When I first encountered Driving Miss Daisy back in the 1980s, I thought all this was a little too pat. But now I recall the segregated bathrooms at gas stations in Alabama that I saw as a child in the early 1960s, and I’m jolted by the temple bombings in Sacramento a few years ago.

Uhry’s script, of course, hasn’t changed at all. It’s more a matter of me coming around to the point in life where I can see that there’s more in it than I initially realized.

Anyway, this production is a play, and Driving Miss Daisy was a play before it was a movie—in fact, it won the Pulitzer for drama before the movie came out. It’s best to check any recollections of the film at the door—there’s no automobile that rolls onto the Garbeau’s stage; when Wheatley opens the car door, it’s imaginary.

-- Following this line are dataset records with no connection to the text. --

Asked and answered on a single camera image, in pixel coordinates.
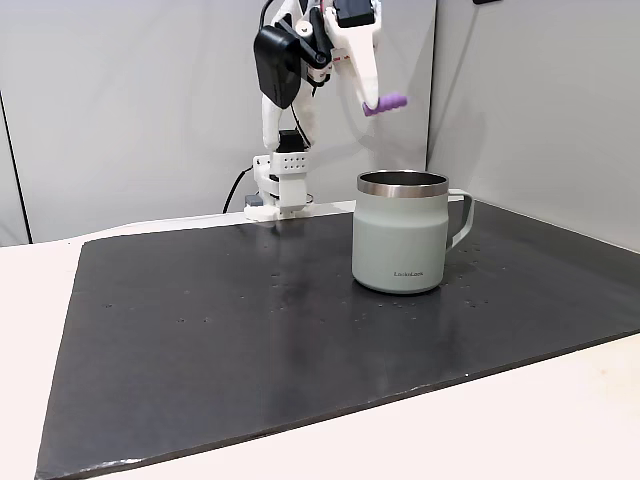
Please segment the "white table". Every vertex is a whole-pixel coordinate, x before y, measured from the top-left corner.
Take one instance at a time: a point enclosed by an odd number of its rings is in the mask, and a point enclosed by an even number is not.
[[[318,214],[352,209],[345,202],[319,206]],[[146,222],[0,249],[1,478],[33,478],[82,244],[245,222],[242,213]],[[637,479],[639,446],[640,335],[105,478]]]

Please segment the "mug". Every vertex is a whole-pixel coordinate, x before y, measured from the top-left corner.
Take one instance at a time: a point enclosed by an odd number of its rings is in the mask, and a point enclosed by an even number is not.
[[[464,197],[462,229],[447,239],[450,196]],[[449,189],[442,175],[380,170],[358,176],[353,216],[354,278],[385,293],[420,293],[437,287],[445,254],[471,231],[474,199]]]

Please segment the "dark gray board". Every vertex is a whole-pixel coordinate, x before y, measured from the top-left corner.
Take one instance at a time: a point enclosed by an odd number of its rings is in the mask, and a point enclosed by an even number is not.
[[[86,244],[37,478],[207,451],[640,329],[640,255],[479,204],[442,286],[394,297],[353,281],[351,222]]]

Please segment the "white wall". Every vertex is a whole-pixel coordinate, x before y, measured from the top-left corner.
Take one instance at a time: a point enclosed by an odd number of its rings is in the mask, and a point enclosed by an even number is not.
[[[0,85],[35,241],[220,212],[264,153],[252,50],[262,4],[0,2]],[[424,168],[434,8],[384,2],[381,91],[408,93],[407,109],[368,120],[350,85],[318,92],[316,201],[353,198],[368,169]],[[248,175],[232,210],[255,190]]]
[[[637,0],[439,1],[429,169],[640,251],[638,19]]]
[[[0,111],[0,247],[28,243],[9,141]]]

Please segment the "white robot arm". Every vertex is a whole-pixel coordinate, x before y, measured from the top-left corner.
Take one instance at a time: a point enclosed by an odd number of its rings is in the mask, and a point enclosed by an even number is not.
[[[406,97],[379,98],[375,47],[382,26],[380,0],[284,0],[254,42],[268,155],[253,160],[258,196],[247,202],[253,220],[308,214],[306,175],[315,139],[313,96],[334,71],[352,80],[364,114],[406,105]],[[291,108],[296,130],[280,130]]]

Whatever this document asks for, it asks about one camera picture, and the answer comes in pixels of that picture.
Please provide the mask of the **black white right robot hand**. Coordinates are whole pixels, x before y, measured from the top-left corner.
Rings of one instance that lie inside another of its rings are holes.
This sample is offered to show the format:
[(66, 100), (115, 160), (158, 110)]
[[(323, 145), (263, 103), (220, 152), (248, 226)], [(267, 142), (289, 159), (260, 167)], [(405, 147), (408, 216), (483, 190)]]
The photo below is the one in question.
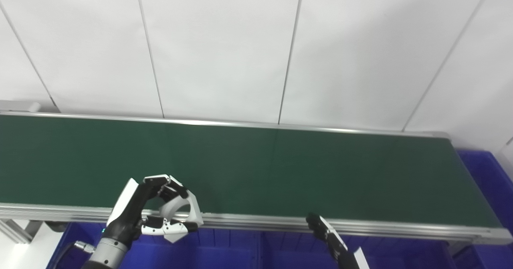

Wheatley, as ever, moves right in and inhabits his role. Hoberg, as the willful Miss Daisy, has her icy moments early on but then makes the necessary transitions. Black is quite effective as the dutiful son. He also doubles as director, and it’s here that the show sometimes comes up short of the mark: A few scenes end but don’t seem finished, and the show drifts a little after intermission. But it’s still a worthy effort. It should go over well with the dinner-theater crowd, but there are some rewards here for the more serious theatergoer as well.